(Collected data)
^^^^
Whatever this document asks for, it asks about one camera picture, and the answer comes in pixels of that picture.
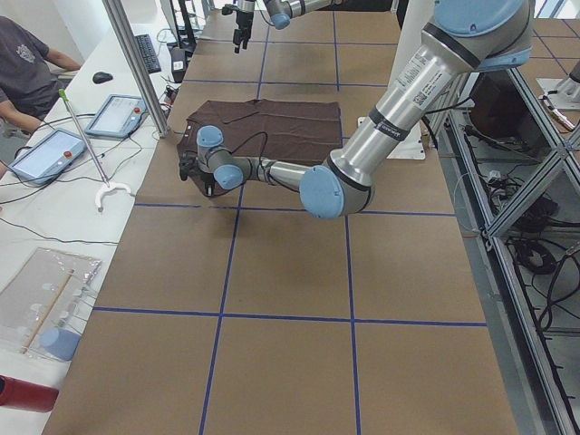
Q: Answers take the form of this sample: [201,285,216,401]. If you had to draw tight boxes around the brown t-shirt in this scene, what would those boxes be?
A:
[177,100,342,197]

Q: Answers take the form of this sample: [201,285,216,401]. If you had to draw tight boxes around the clear plastic bag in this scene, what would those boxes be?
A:
[1,248,102,362]

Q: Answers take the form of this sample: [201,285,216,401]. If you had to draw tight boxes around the teach pendant tablet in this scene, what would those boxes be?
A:
[84,94,147,139]
[8,129,85,185]

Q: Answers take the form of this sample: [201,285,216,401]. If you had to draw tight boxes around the reacher stick white claw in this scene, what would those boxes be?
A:
[58,89,133,212]

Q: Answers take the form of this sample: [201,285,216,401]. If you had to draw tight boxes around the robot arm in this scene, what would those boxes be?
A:
[221,0,343,53]
[195,0,535,219]

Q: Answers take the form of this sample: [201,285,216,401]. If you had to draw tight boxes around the black keyboard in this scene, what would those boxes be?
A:
[134,34,161,73]

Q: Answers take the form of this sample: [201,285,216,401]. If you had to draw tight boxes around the seated person grey shirt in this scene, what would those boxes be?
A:
[1,16,82,133]

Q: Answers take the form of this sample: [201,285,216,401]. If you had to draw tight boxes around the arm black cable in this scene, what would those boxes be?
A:
[224,130,273,182]

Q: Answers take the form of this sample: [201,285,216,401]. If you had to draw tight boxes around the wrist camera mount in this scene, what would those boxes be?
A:
[179,151,198,181]

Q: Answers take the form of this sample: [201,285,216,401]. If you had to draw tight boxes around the red cylinder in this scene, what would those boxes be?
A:
[1,375,59,412]

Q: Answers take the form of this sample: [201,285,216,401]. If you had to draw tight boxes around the far teach pendant tablet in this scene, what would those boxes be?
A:
[84,94,147,139]

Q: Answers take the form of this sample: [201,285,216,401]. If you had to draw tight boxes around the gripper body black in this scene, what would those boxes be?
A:
[237,7,253,33]
[198,167,216,187]

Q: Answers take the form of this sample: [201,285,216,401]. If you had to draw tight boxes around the wooden stick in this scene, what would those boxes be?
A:
[19,269,74,354]

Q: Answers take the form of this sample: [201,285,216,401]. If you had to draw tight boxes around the aluminium frame post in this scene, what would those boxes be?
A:
[102,0,169,138]

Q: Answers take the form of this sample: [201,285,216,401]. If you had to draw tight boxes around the black computer mouse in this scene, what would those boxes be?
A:
[92,72,113,84]

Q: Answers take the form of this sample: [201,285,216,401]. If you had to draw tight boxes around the near teach pendant tablet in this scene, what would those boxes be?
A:
[8,129,85,185]

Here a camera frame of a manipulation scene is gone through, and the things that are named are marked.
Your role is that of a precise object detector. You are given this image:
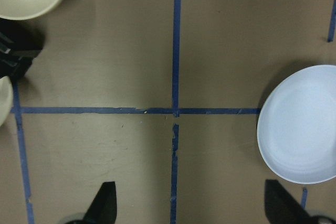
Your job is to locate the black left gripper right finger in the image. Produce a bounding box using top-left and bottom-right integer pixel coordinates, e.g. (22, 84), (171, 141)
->
(265, 179), (335, 224)

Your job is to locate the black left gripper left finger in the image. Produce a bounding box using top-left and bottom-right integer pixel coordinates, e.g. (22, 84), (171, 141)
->
(61, 182), (117, 224)

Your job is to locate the light blue plate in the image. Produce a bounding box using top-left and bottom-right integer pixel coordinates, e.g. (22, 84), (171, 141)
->
(257, 65), (335, 184)

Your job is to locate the cream plate in rack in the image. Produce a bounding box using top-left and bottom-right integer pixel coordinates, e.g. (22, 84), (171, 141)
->
(0, 76), (13, 125)

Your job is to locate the black dish rack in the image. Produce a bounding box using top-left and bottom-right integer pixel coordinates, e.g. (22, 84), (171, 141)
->
(1, 19), (45, 83)

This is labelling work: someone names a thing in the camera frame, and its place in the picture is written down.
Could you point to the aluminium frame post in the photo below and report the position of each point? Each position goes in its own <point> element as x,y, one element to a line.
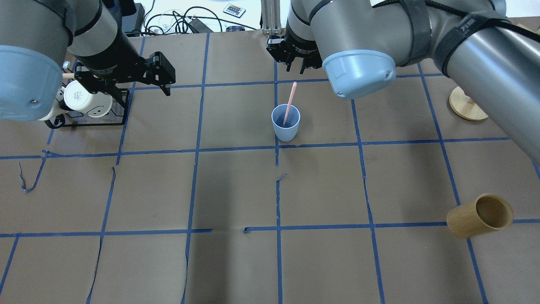
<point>271,17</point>

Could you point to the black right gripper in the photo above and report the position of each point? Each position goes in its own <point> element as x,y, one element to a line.
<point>302,46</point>

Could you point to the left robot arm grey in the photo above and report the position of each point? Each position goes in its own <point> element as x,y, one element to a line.
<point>59,56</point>

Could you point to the light blue plastic cup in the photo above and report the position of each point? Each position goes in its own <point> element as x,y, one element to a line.
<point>289,132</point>

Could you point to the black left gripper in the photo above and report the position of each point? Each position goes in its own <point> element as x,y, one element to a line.
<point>110,55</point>

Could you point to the small black adapter on desk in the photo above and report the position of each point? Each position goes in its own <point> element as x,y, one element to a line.
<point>197,26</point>

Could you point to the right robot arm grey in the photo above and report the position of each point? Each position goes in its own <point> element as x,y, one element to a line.
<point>360,45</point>

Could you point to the bamboo chopstick holder cup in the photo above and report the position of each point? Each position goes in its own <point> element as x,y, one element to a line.
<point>488,213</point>

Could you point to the white mug near rack end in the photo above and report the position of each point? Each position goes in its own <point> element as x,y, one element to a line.
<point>79,99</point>

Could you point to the black wire mug rack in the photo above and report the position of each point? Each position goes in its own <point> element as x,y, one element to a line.
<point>117,115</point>

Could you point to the round wooden coaster board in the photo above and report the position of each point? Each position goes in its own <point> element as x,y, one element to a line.
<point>465,107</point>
^^^^
Return every entry above exactly as written, with no pictures included.

Whatever this document asks for, it asks about one camera picture, and the answer comes in pixels of that picture.
Q: Answers take the form of this sample: [201,285,216,401]. If you had to draw tight boxes around the brown t-shirt in this scene, what would those boxes be?
A:
[177,100,342,197]

Q: Answers take the form of this sample: [201,285,216,401]. If you had to draw tight boxes around the clear plastic bag in this scene, what would those boxes be?
A:
[1,248,102,362]

Q: Answers take the form of this sample: [201,285,216,401]. If you had to draw tight boxes around the teach pendant tablet in this scene, what would those boxes be?
A:
[84,94,147,139]
[8,129,85,185]

Q: Answers take the form of this sample: [201,285,216,401]. If you had to draw tight boxes around the reacher stick white claw in this scene, what would those boxes be?
A:
[58,89,133,212]

Q: Answers take the form of this sample: [201,285,216,401]. If you had to draw tight boxes around the robot arm in this scene, what would those boxes be?
A:
[221,0,343,53]
[195,0,535,219]

Q: Answers take the form of this sample: [201,285,216,401]. If you had to draw tight boxes around the black keyboard in this scene, what would those boxes be?
A:
[134,34,161,73]

Q: Answers take the form of this sample: [201,285,216,401]. If you had to draw tight boxes around the seated person grey shirt in this scene, what would those boxes be?
A:
[1,16,82,133]

Q: Answers take the form of this sample: [201,285,216,401]. If you had to draw tight boxes around the arm black cable in this scene, what would those boxes be?
A:
[224,130,273,182]

Q: Answers take the form of this sample: [201,285,216,401]. If you had to draw tight boxes around the wrist camera mount in this scene, what would those boxes be?
A:
[179,151,198,181]

Q: Answers take the form of this sample: [201,285,216,401]. If you had to draw tight boxes around the red cylinder in this scene, what would those boxes be?
A:
[1,375,59,412]

Q: Answers take the form of this sample: [201,285,216,401]. If you had to draw tight boxes around the far teach pendant tablet in this scene, what would those boxes be?
A:
[84,94,147,139]

Q: Answers take the form of this sample: [201,285,216,401]. If you had to draw tight boxes around the gripper body black in this scene, what would those boxes be?
A:
[237,7,253,33]
[198,167,216,187]

Q: Answers take the form of this sample: [201,285,216,401]. If you had to draw tight boxes around the wooden stick in this scene, what would those boxes be?
A:
[19,269,74,354]

Q: Answers take the form of this sample: [201,285,216,401]. If you had to draw tight boxes around the aluminium frame post in this scene, what would those boxes be?
A:
[102,0,169,138]

Q: Answers take the form of this sample: [201,285,216,401]. If you had to draw tight boxes around the black computer mouse in this scene, what would those boxes be?
A:
[92,72,113,84]

Q: Answers take the form of this sample: [201,285,216,401]. If you had to draw tight boxes around the near teach pendant tablet in this scene, what would those boxes be?
A:
[8,129,85,185]

Here a camera frame of a manipulation scene is gone through, and the things that are named are marked.
Your role is that of a precise object detector. You are given this image:
Your job is to locate the black left gripper right finger in the image. Produce a bounding box using top-left and bottom-right integer pixel coordinates, e.g. (22, 84), (171, 141)
->
(265, 179), (335, 224)

Your job is to locate the black left gripper left finger in the image. Produce a bounding box using top-left and bottom-right integer pixel coordinates, e.g. (22, 84), (171, 141)
->
(61, 182), (117, 224)

Your job is to locate the light blue plate in the image. Produce a bounding box using top-left and bottom-right integer pixel coordinates, e.g. (22, 84), (171, 141)
->
(257, 65), (335, 184)

Your job is to locate the cream plate in rack in the image. Produce a bounding box using top-left and bottom-right integer pixel coordinates, e.g. (22, 84), (171, 141)
->
(0, 76), (13, 125)

Your job is to locate the black dish rack in the image. Produce a bounding box using top-left and bottom-right integer pixel coordinates, e.g. (22, 84), (171, 141)
->
(1, 19), (45, 83)

This is labelling work: someone names a thing in the camera frame, and its place in the picture is written down.
Could you point to the aluminium frame post in the photo below and report the position of each point? Each position goes in its own <point> element as x,y, one element to a line.
<point>271,17</point>

Could you point to the black right gripper in the photo above and report the position of each point? Each position goes in its own <point> element as x,y, one element to a line.
<point>302,46</point>

Could you point to the left robot arm grey in the photo above and report the position of each point? Each position goes in its own <point> element as x,y, one element to a line.
<point>59,56</point>

Could you point to the light blue plastic cup in the photo above and report the position of each point? Each position goes in its own <point> element as x,y, one element to a line.
<point>289,132</point>

Could you point to the black left gripper in the photo above and report the position of each point? Each position goes in its own <point> element as x,y, one element to a line.
<point>110,55</point>

Could you point to the small black adapter on desk in the photo above and report the position of each point? Each position goes in its own <point> element as x,y, one element to a line.
<point>197,26</point>

Could you point to the right robot arm grey in the photo above and report the position of each point? Each position goes in its own <point> element as x,y, one element to a line.
<point>360,45</point>

Could you point to the bamboo chopstick holder cup in the photo above and report the position of each point? Each position goes in its own <point> element as x,y, one element to a line.
<point>488,213</point>

Could you point to the white mug near rack end in the photo above and report the position of each point? Each position goes in its own <point> element as x,y, one element to a line.
<point>79,99</point>

Could you point to the black wire mug rack in the photo above and report the position of each point? Each position goes in its own <point> element as x,y, one element to a line.
<point>117,115</point>

Could you point to the round wooden coaster board in the photo above and report the position of each point? Each position goes in its own <point> element as x,y, one element to a line.
<point>465,107</point>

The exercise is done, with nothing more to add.